--- Task instructions ---
Each line of the records that includes "start" should be found and copied.
- - - - -
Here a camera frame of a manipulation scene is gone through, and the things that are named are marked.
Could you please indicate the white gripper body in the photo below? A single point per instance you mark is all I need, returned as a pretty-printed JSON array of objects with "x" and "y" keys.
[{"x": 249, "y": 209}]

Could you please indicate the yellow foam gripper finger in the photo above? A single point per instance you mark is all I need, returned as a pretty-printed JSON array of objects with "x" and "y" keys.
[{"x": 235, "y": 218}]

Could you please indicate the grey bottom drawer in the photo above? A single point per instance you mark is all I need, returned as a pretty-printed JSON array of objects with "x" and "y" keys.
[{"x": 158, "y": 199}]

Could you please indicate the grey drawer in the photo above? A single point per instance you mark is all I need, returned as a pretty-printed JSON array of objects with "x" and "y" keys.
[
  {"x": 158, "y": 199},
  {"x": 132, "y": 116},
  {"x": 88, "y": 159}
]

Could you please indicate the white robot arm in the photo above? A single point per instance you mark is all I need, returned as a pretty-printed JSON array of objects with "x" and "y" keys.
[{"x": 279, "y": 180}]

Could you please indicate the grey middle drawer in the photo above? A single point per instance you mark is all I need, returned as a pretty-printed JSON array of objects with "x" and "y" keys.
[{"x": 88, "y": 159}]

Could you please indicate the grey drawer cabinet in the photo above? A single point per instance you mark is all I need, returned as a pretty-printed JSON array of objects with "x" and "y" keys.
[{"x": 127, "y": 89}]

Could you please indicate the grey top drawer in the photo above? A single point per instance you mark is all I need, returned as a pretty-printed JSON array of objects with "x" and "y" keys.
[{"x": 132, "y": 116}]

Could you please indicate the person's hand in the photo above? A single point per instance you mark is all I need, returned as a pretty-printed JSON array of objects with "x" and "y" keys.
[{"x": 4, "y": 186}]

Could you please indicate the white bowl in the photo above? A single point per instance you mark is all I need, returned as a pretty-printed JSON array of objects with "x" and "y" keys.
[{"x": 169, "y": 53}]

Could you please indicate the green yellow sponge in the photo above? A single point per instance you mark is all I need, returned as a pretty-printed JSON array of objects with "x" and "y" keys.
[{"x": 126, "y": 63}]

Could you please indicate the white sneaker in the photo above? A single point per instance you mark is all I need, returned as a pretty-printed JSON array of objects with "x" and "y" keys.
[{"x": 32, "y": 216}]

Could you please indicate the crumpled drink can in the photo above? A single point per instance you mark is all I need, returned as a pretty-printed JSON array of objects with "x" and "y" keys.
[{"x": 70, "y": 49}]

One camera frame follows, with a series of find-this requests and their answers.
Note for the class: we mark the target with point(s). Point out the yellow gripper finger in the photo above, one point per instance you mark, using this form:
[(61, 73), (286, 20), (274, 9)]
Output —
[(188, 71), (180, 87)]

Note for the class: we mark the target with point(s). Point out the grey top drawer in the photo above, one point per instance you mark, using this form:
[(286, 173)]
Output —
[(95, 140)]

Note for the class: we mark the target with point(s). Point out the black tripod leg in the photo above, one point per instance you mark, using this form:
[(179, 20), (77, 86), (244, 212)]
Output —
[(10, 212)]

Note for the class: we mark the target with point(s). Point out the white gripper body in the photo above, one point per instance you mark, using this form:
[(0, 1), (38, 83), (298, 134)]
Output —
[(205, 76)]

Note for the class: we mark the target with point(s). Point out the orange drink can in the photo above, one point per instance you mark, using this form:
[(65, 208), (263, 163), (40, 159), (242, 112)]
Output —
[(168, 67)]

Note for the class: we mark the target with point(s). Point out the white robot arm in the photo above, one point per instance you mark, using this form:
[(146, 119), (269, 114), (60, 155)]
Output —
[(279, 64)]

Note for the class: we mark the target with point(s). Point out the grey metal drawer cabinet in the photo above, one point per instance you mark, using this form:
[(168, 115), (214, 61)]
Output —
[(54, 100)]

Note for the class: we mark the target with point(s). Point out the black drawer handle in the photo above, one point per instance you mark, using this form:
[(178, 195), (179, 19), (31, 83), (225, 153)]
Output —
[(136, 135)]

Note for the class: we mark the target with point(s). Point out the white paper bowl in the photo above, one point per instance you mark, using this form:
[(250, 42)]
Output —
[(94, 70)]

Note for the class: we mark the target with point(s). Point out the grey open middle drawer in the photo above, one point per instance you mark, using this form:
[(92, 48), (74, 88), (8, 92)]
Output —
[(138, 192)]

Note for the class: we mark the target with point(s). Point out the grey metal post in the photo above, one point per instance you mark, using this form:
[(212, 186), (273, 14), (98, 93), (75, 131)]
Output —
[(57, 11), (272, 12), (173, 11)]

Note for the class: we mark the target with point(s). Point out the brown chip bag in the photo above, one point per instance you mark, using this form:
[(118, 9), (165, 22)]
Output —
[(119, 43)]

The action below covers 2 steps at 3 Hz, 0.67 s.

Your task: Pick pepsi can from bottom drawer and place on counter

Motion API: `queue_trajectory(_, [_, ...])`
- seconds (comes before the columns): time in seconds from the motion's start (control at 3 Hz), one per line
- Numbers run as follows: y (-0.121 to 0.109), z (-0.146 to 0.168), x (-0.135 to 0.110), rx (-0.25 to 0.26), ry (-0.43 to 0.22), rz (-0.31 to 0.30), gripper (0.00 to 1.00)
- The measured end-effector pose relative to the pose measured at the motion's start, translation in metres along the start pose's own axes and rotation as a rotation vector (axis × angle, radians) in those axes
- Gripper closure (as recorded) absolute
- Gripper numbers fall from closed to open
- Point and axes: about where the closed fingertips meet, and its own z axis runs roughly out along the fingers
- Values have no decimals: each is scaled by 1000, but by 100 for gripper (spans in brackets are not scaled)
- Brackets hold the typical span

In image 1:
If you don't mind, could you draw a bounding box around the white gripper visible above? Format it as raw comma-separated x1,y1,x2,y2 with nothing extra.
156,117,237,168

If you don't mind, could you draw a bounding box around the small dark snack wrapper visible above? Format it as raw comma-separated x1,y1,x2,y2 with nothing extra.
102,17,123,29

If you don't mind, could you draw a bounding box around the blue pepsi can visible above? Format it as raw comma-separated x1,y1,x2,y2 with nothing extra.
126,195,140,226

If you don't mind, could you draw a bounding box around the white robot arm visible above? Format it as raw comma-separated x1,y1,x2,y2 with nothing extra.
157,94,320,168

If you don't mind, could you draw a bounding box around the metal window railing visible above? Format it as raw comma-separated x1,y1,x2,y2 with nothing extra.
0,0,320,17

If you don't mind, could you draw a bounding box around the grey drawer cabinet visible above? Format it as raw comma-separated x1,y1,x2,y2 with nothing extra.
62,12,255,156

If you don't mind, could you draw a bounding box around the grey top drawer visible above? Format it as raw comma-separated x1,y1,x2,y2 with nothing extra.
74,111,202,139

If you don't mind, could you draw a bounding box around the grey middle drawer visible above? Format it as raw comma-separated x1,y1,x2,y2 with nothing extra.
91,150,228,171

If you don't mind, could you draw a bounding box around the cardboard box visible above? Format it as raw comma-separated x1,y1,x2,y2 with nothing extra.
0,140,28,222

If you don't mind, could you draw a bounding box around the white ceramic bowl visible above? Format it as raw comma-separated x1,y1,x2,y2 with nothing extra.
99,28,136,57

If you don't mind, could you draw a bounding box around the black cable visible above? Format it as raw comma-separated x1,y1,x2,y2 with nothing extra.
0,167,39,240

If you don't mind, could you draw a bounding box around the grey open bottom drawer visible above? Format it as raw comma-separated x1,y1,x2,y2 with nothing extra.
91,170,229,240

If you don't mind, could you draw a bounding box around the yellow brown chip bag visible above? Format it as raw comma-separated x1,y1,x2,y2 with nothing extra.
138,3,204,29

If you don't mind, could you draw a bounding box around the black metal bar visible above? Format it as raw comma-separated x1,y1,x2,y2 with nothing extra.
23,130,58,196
- - - - -
--- Output of the exercise ---
- seconds (comes before the columns): time in seconds from the motion's start (control at 3 Hz), one per line
- The measured end-effector pose relative to the pose measured at the motion's start, translation in metres along the start pose's own axes and rotation as a rotation vector (axis × angle, radians) in those axes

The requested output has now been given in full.